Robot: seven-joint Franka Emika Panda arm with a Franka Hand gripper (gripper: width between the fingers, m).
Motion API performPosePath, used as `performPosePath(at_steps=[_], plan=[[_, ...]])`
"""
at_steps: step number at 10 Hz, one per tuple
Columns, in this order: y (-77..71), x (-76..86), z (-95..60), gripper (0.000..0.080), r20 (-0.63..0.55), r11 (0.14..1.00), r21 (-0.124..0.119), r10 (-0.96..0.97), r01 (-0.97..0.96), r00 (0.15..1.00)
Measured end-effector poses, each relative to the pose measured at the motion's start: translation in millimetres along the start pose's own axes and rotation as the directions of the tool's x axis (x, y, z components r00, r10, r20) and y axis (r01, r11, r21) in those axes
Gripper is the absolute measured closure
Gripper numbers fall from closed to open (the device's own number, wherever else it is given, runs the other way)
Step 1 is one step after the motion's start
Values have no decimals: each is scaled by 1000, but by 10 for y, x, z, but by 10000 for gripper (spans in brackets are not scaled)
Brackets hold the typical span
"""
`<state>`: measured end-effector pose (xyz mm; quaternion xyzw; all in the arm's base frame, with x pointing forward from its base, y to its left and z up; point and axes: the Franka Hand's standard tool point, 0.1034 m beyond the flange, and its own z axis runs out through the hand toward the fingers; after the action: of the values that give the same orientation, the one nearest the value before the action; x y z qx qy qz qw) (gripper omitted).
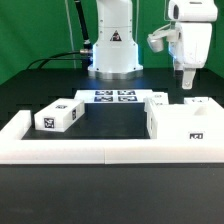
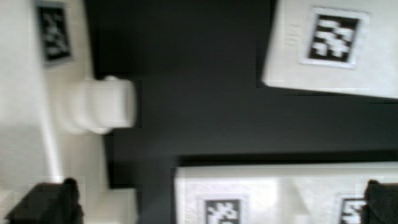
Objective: Assemble cabinet
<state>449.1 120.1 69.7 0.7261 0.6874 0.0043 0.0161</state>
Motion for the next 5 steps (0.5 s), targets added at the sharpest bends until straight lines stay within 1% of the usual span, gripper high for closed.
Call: performPosePath(at_steps=[2,3,4,5], plan=[[-68,203,85,2,-17,1000,9,6,-6,1000],[-103,292,163,2,-26,1000,16,8,-8,1000],[-128,349,239,2,-29,1000,28,8,-8,1000],[-142,370,282,2,-32,999,32,9,-8,999]])
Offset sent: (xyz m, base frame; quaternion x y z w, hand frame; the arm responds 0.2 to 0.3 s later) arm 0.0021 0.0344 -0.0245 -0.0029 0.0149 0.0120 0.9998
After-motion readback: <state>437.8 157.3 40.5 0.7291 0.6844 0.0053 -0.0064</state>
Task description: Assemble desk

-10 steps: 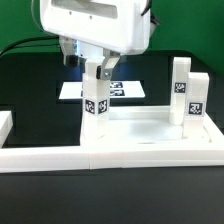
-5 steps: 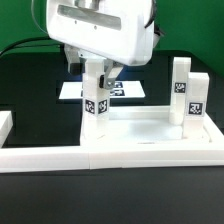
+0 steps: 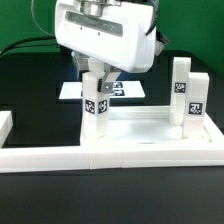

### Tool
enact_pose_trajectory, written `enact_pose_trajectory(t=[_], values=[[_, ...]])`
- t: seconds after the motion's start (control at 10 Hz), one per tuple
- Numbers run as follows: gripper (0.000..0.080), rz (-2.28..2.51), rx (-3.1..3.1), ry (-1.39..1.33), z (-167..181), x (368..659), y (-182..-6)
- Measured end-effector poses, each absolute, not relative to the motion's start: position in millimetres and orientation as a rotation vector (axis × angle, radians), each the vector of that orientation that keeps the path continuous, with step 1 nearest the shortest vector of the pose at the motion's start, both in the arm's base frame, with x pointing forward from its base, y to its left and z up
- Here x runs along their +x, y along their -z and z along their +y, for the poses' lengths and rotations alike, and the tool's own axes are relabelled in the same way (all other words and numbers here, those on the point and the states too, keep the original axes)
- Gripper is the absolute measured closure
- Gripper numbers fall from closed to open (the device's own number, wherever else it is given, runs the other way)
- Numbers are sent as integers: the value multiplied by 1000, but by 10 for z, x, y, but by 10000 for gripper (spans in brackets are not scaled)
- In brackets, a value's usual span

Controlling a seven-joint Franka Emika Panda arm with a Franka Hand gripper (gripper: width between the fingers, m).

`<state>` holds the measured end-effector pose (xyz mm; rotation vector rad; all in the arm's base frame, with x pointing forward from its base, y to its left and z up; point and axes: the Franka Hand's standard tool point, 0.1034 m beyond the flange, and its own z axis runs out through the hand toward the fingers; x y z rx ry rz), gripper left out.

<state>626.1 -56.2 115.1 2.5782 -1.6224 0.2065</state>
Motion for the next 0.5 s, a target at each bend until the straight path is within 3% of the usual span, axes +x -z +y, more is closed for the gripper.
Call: enact_pose_trajectory(t=[0.1, 0.5], values=[[512, -1710, 2526, -211, -563, 6260, -1149], [511, -2059, 2272, -231, -578, 6253, -1134]])
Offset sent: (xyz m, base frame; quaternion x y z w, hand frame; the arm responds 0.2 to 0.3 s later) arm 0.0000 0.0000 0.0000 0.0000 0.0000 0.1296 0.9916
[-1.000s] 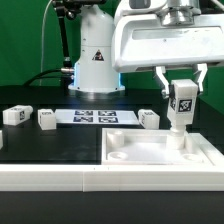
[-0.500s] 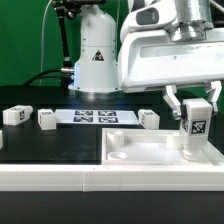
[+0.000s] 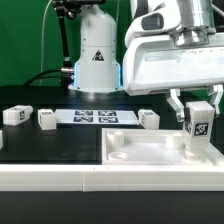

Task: Assemble one leg

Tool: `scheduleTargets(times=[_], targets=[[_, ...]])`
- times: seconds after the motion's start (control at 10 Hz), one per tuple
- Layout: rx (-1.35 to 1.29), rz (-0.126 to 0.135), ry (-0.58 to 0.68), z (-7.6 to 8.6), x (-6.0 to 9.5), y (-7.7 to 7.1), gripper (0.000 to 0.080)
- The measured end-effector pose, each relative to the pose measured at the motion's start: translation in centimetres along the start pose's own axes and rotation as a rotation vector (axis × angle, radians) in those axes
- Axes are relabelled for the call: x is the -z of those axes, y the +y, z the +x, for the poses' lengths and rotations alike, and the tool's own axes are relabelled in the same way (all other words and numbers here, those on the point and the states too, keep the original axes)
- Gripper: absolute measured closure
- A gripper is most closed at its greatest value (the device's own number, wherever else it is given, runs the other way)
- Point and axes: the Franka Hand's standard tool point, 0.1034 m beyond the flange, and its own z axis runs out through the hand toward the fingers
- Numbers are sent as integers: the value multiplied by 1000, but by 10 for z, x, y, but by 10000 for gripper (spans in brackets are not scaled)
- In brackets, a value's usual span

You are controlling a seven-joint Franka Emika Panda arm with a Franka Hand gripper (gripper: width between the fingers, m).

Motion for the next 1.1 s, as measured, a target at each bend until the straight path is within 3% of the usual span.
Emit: scheduleTargets(times=[0.4,0.6,0.9,1.0,1.1], targets=[[10,0,31,-7,-10,-6,508],[19,-8,105,-11,-9,-8,508],[24,-9,121,-12,-9,-8,503],[25,-9,121,-12,-9,-8,293],[25,-10,120,-12,-9,-8,293]])
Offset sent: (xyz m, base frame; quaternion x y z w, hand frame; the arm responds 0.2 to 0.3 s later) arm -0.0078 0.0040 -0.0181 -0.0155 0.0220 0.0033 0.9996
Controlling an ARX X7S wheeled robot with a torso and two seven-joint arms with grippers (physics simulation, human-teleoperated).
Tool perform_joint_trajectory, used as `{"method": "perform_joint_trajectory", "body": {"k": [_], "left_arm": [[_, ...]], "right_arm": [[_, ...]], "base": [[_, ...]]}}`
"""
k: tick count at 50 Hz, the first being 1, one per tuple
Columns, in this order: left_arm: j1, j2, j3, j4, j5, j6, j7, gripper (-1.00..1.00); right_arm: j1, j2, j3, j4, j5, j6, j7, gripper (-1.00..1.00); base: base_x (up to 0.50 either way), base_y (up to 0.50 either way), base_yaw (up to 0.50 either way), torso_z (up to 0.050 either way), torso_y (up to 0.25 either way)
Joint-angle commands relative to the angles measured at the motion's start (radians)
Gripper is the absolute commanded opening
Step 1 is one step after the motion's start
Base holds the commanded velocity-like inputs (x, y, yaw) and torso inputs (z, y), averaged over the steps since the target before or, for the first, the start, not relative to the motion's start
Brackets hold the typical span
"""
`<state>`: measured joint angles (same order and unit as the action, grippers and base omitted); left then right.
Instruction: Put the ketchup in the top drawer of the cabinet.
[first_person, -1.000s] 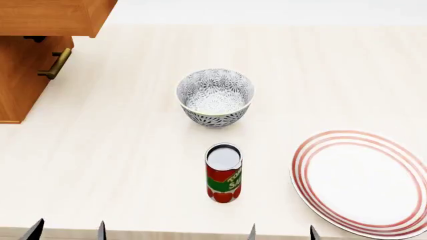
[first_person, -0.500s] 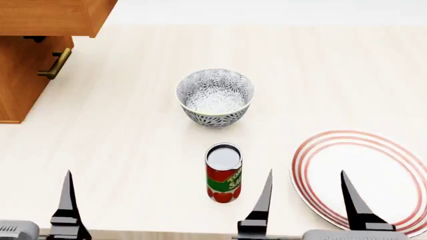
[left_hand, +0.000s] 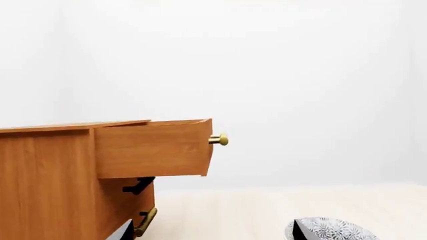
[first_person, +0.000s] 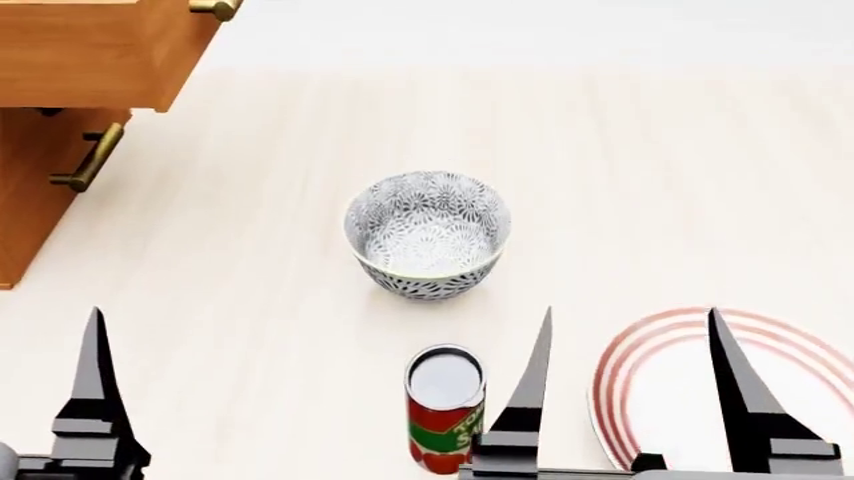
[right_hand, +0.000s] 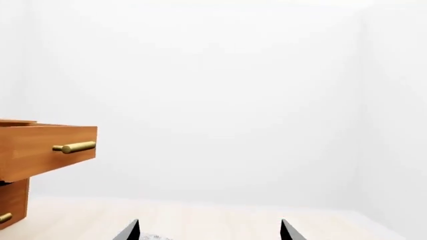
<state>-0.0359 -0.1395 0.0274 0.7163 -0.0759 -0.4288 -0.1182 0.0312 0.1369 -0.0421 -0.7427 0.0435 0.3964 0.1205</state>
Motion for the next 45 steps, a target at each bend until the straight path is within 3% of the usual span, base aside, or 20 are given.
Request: {"method": "perform_joint_trajectory", "body": {"k": [1, 20, 45], "left_arm": [[-0.002, -0.013, 0.001, 0.008, -0.015, -0.006, -0.010, 1.00], [0.003, -0.024, 0.002, -0.018, -0.040, 0.009, -0.022, 1.00], [0.002, -0.041, 0.009, -0.039, -0.059, 0.020, -0.039, 1.00]], "right_arm": [[0.005, 0.010, -0.004, -0.015, 0.015, 0.016, 0.013, 1.00], [0.008, 0.020, -0.014, 0.014, 0.026, -0.002, 0.035, 1.00], [0.010, 0.040, -0.034, 0.023, 0.037, -0.009, 0.053, 1.00]], "base": [[0.50, 0.00, 0.00, 0.000, 0.000], [0.50, 0.00, 0.00, 0.000, 0.000], [0.00, 0.46, 0.00, 0.000, 0.000]]}}
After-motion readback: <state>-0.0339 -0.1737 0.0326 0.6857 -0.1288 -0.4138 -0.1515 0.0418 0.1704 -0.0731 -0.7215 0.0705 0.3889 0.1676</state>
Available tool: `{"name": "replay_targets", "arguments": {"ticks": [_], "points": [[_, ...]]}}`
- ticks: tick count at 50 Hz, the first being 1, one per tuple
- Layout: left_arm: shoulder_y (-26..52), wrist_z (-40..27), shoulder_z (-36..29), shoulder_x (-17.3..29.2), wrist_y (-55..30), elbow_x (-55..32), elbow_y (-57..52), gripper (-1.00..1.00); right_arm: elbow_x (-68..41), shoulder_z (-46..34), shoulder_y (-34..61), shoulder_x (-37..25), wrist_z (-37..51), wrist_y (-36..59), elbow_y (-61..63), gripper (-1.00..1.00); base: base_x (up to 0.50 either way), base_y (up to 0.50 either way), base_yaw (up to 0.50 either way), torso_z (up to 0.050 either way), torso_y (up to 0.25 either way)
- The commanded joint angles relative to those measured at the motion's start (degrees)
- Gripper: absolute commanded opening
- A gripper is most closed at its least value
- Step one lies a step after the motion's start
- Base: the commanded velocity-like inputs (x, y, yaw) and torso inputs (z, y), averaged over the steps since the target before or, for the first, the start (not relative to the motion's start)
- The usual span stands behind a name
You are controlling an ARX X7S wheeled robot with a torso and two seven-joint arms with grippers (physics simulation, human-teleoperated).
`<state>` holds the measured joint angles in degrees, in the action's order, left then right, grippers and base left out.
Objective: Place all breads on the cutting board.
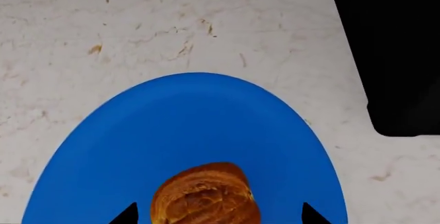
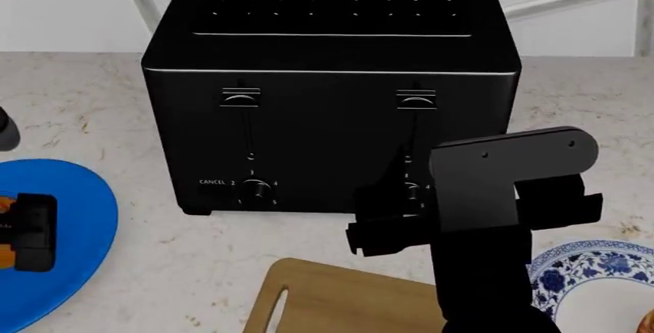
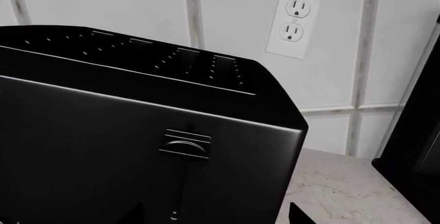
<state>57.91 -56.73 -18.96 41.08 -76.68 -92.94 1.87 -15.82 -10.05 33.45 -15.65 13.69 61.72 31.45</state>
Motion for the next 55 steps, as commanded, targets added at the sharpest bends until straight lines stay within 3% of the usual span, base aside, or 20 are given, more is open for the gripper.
{"name": "replay_targets", "arguments": {"ticks": [1,34,35,47,52,53,54,55], "points": [[-0.6,2.7,-1.3,0.2,1.3,3.0,1.2,1.00,-0.2,-0.1,0.0,-0.1,0.2,-0.1,-0.1,1.00,0.00,0.00,0.00,0.000,0.000],[-3.2,7.6,-4.0,0.6,4.2,7.1,2.7,1.00,-0.8,-1.1,0.7,-0.2,0.7,0.0,-0.4,1.00,0.00,0.00,0.00,0.000,0.000],[-3.3,7.7,-3.8,0.6,4.2,6.7,2.5,-1.00,-0.8,-1.2,0.8,-0.2,0.8,0.0,-0.4,1.00,0.00,0.00,0.00,0.000,0.000],[-2.5,3.2,-1.8,1.3,3.5,1.7,-1.0,-1.00,-1.1,-1.2,0.7,-0.3,1.0,0.2,-0.1,1.00,0.00,0.00,0.00,0.000,0.000],[1.0,-2.7,1.5,2.9,3.2,-5.9,-5.2,-1.00,-1.2,-1.1,0.8,-0.4,1.1,0.4,0.1,1.00,0.00,0.00,0.00,0.000,0.000],[-2.6,0.2,1.9,3.3,5.4,-2.1,-7.9,-1.00,-1.2,-1.1,0.8,-0.4,1.1,0.4,0.1,1.00,0.00,0.00,0.00,0.000,0.000],[1.2,-4.9,1.9,3.7,4.1,-7.1,-7.5,-1.00,-1.3,-1.1,0.7,-0.4,1.1,0.2,0.0,1.00,0.00,0.00,0.00,0.000,0.000],[2.8,-5.8,1.9,3.9,3.3,-8.7,-9.1,-1.00,-1.1,-1.2,0.4,-0.4,1.1,-0.3,-0.4,1.00,0.00,0.00,0.00,0.000,0.010]]}}
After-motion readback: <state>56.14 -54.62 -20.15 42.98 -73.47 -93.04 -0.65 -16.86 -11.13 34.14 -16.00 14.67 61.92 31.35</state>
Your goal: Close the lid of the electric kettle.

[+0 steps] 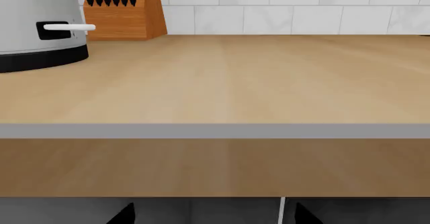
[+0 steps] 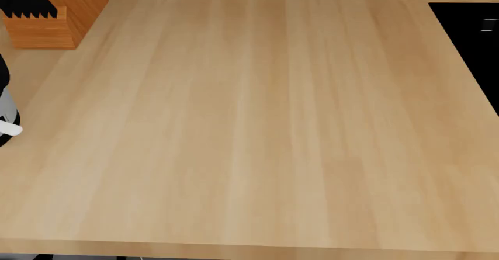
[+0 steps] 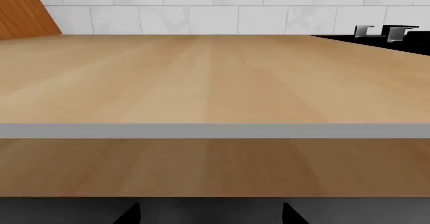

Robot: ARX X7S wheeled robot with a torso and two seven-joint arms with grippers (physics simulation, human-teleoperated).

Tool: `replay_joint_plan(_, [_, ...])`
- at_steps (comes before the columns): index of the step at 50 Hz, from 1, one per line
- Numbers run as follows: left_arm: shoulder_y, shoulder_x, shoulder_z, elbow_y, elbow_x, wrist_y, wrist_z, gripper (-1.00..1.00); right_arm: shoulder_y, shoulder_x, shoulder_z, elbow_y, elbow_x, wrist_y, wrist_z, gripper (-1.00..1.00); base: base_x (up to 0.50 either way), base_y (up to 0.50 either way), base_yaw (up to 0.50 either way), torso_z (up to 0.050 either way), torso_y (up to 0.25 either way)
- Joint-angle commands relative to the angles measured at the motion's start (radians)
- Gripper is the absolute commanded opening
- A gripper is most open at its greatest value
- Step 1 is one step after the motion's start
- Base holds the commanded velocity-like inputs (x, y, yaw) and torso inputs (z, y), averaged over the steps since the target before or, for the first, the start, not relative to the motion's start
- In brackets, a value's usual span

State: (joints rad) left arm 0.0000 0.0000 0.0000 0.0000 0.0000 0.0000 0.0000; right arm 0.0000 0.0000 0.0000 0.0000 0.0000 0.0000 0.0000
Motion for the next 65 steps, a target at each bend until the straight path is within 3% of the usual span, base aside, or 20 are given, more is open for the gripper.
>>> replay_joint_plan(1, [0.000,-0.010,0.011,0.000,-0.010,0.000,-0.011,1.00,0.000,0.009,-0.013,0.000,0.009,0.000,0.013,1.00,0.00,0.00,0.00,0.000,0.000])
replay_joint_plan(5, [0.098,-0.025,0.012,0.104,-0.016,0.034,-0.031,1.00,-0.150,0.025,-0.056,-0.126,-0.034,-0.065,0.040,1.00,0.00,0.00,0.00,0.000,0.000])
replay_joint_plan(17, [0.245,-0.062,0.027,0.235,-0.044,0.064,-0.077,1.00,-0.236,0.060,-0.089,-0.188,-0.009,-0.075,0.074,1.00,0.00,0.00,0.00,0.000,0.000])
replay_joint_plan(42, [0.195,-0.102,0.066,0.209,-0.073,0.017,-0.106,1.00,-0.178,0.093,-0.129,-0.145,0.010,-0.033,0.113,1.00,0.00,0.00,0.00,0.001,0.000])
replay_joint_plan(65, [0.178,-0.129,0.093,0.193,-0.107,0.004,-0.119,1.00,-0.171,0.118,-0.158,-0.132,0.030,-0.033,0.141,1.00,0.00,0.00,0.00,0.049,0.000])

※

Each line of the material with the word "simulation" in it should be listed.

= Answer area =
Controlling an ARX X7S wheeled robot with a torso and two seven-joint arms with grippers (physics simulation, human-teleoperated).
You are controlling an ARX X7S wheeled robot with a torso and two seven-joint arms with grippers (physics simulation, human-teleoperated).
Robot: ARX X7S wheeled robot with a torso and two seven-joint arms with grippers (physics simulation, human-teleoperated).

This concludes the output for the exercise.